* [WHAT YOU SHOULD DO]: Repeat the data below word for word.

* [THE DATA]:
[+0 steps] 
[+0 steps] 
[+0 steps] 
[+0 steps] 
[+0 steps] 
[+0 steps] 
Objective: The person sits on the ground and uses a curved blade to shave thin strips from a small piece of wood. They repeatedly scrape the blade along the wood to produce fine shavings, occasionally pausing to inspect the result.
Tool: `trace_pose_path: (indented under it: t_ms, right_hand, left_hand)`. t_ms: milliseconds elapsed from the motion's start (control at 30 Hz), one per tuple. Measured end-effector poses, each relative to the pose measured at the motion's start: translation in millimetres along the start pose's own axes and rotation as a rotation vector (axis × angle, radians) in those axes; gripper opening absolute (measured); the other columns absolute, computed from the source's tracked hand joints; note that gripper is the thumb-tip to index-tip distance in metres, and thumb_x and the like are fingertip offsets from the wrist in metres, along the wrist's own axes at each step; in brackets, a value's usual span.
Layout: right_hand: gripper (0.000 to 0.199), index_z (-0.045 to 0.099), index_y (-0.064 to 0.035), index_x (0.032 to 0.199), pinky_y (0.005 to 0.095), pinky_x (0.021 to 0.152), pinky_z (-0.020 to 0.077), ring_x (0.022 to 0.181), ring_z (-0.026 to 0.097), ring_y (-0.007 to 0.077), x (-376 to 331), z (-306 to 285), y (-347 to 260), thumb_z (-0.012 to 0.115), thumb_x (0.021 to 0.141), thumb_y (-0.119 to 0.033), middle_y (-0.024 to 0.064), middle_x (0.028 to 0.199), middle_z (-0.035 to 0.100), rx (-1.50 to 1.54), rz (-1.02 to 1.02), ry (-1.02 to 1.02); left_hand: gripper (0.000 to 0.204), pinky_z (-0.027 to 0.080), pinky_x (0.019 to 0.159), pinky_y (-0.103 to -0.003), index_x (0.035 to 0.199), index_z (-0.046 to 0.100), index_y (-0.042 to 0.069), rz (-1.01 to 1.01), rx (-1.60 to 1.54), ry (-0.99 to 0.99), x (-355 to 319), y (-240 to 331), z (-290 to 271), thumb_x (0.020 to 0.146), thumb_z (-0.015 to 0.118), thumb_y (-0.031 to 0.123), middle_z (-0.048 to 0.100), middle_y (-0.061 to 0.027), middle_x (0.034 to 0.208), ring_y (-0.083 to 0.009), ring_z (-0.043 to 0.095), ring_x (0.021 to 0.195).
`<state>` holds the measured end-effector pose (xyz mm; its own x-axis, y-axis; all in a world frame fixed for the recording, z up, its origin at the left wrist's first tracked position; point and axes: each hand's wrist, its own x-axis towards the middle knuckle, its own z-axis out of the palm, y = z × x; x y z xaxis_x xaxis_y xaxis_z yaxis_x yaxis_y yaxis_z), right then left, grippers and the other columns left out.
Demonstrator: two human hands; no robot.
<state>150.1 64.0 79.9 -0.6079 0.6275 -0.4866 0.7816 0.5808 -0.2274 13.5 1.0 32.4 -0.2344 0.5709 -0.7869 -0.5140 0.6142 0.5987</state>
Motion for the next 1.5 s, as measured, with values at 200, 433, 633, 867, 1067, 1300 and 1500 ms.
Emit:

* [WRITTEN RESPONSE]:
[+0 steps] 
[+0 steps] 
[+0 steps] 
[+0 steps] 
[+0 steps] 
[+0 steps] 
Objective: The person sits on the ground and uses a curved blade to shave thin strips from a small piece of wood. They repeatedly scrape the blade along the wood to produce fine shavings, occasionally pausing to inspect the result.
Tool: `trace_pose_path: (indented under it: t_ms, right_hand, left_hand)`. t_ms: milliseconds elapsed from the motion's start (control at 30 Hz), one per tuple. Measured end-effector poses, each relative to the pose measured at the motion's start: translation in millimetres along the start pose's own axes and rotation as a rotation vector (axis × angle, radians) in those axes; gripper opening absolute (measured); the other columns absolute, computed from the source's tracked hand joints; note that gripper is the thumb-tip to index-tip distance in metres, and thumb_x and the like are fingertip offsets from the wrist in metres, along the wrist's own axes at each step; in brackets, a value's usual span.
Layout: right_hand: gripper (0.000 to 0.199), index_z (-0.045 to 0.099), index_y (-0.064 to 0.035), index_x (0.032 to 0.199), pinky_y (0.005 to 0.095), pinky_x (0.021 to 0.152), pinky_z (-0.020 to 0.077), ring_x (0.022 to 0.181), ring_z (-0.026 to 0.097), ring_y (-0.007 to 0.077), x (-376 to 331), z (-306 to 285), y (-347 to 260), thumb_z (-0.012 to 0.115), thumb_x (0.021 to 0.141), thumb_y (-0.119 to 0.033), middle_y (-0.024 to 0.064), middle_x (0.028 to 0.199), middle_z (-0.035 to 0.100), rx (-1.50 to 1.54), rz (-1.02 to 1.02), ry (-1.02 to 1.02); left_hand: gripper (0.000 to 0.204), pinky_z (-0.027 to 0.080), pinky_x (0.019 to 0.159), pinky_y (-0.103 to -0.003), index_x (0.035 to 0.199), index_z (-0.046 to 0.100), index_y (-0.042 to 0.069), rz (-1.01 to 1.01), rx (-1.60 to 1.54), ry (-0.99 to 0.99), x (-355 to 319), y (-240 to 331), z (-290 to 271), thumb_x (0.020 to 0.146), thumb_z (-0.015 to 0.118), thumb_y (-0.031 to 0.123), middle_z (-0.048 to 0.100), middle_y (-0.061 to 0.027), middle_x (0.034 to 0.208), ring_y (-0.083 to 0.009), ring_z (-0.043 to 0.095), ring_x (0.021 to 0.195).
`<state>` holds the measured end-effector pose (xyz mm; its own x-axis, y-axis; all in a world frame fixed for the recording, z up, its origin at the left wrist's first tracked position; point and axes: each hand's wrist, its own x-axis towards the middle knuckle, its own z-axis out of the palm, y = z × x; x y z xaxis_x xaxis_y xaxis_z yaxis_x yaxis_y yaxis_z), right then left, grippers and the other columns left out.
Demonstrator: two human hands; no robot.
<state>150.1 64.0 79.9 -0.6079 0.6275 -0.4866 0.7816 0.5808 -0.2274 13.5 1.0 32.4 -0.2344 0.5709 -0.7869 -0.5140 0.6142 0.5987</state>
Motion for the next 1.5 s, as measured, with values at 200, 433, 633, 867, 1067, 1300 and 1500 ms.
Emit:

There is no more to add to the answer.